ABOUT THIS TASK » Transcribe the listing word for word. Begin at its first line and end with the line containing "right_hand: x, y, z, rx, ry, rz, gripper".

[INPUT DATA — start]

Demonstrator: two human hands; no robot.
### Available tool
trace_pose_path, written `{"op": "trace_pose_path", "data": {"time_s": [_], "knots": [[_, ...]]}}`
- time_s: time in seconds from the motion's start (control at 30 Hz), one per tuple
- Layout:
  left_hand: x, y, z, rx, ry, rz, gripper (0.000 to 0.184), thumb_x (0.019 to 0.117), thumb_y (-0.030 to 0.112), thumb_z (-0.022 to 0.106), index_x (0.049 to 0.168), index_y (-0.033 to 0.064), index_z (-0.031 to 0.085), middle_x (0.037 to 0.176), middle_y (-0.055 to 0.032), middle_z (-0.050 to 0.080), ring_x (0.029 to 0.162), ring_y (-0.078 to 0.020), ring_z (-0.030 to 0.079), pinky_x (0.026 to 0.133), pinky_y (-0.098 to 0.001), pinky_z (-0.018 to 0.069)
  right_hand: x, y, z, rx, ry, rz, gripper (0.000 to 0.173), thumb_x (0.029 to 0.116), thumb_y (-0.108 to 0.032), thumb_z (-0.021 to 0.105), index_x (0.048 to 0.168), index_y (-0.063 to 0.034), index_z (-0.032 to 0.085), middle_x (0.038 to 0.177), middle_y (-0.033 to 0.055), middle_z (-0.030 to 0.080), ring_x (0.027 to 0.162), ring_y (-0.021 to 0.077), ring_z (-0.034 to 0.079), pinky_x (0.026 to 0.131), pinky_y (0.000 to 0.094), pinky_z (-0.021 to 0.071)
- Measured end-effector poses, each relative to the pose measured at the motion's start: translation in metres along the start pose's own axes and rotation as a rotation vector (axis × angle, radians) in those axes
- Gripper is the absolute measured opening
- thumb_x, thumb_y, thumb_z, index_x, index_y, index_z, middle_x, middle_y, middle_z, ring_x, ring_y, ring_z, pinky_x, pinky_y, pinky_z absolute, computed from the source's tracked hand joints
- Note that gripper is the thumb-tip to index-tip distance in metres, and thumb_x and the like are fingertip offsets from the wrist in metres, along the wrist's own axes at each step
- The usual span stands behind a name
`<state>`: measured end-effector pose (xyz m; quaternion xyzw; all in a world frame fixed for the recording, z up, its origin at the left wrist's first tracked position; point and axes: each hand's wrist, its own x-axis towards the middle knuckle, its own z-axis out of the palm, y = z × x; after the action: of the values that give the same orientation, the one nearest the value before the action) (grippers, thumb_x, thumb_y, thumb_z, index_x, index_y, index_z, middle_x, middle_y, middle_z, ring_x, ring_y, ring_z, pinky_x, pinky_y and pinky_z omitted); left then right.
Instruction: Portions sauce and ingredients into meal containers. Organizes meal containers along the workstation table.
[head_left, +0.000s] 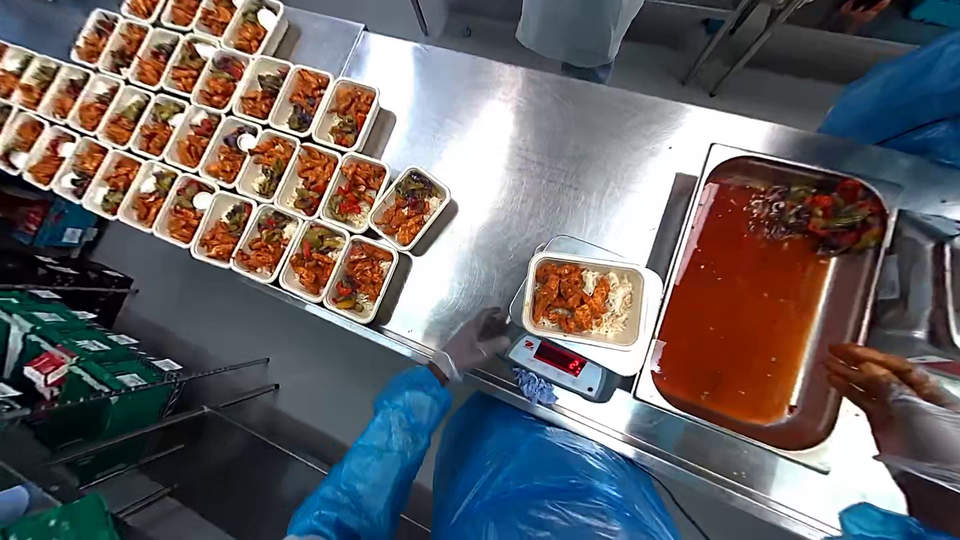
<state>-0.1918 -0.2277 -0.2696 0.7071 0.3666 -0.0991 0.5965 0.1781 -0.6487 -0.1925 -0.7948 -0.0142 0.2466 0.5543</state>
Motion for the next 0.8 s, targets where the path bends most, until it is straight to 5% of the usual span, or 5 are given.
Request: {"op": "trace_pose_path", "data": {"time_s": [0.1,0.23,0.67,0.73,0.8], "knots": [[-0.009,-0.014,0.027,0.086,-0.046,-0.057,0.108,0.0755,0.030,0.092,0.163,0.0208,0.029,0.153,-0.0176,0.046,0.133,-0.0301,0.055,0.107,-0.0516,0.0511,-0.021,-0.036,0.037,-0.044,0.142,0.082,0.030,0.1054,-0.013,0.047,0.130,0.0010,0.055,0.119,0.0065,0.066,0.100,0.0118,0.069,0.090,0.0294,0.0567],[-0.004,-0.012,0.044,0.237,0.075,-0.082,0.125,0.0643,0.042,0.097,0.164,0.0205,0.026,0.150,-0.0202,0.046,0.135,-0.0368,0.050,0.108,-0.0548,0.0479,-0.011,-0.006,0.021,-0.005,0.040,0.029,0.029,0.1040,-0.016,0.049,0.128,-0.0031,0.058,0.123,0.0049,0.069,0.104,0.0127,0.071,0.090,0.0287,0.0596],[0.008,-0.016,0.067,0.412,0.203,-0.118,0.122,0.0648,0.059,0.090,0.163,0.0196,0.029,0.141,-0.0216,0.053,0.128,-0.0391,0.054,0.106,-0.0554,0.0480,-0.013,0.000,0.021,-0.016,0.077,0.059,0.027,0.1046,-0.012,0.050,0.128,-0.0036,0.062,0.121,0.0060,0.071,0.100,0.0127,0.071,0.088,0.0277,0.0591],[0.004,-0.014,0.060,0.311,0.195,-0.075,0.126,0.0627,0.054,0.094,0.164,0.0208,0.026,0.144,-0.0228,0.049,0.132,-0.0399,0.050,0.107,-0.0561,0.0474,-0.012,-0.002,0.021,-0.031,0.071,0.054,0.028,0.1040,-0.011,0.051,0.129,-0.0030,0.061,0.124,0.0067,0.070,0.101,0.0132,0.071,0.089,0.0283,0.0590],[-0.006,-0.007,0.046,0.147,0.217,0.011,0.113,0.0714,0.040,0.093,0.162,0.0194,0.029,0.152,-0.0246,0.044,0.136,-0.0404,0.049,0.108,-0.0578,0.0481,-0.010,-0.004,0.020,-0.069,0.055,0.036,0.030,0.1036,-0.009,0.052,0.132,-0.0022,0.059,0.126,0.0076,0.068,0.104,0.0129,0.070,0.091,0.0300,0.0586]]}}
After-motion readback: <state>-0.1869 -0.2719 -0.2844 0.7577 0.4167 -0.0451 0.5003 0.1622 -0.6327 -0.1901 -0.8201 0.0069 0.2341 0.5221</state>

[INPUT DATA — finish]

OUTPUT OF THE TASK »
Demonstrator: two human hands; no robot.
### Available tool
trace_pose_path, written `{"op": "trace_pose_path", "data": {"time_s": [_], "knots": [[_, ...]]}}`
- time_s: time in seconds from the motion's start (control at 30 Hz), one per tuple
- Layout:
  left_hand: x, y, z, rx, ry, rz, gripper (0.000 to 0.184), thumb_x (0.019 to 0.117), thumb_y (-0.030 to 0.112), thumb_z (-0.022 to 0.106), index_x (0.049 to 0.168), index_y (-0.033 to 0.064), index_z (-0.031 to 0.085), middle_x (0.037 to 0.176), middle_y (-0.055 to 0.032), middle_z (-0.050 to 0.080), ring_x (0.029 to 0.162), ring_y (-0.078 to 0.020), ring_z (-0.030 to 0.079), pinky_x (0.026 to 0.133), pinky_y (-0.098 to 0.001), pinky_z (-0.018 to 0.069)
  right_hand: x, y, z, rx, ry, rz, gripper (0.000 to 0.173), thumb_x (0.029 to 0.116), thumb_y (-0.108 to 0.032), thumb_z (-0.021 to 0.105), index_x (0.048 to 0.168), index_y (-0.063 to 0.034), index_z (-0.032 to 0.085), middle_x (0.038 to 0.177), middle_y (-0.033 to 0.055), middle_z (-0.030 to 0.080), ring_x (0.027 to 0.162), ring_y (-0.021 to 0.077), ring_z (-0.034 to 0.079), pinky_x (0.026 to 0.131), pinky_y (0.000 to 0.094), pinky_z (-0.021 to 0.071)

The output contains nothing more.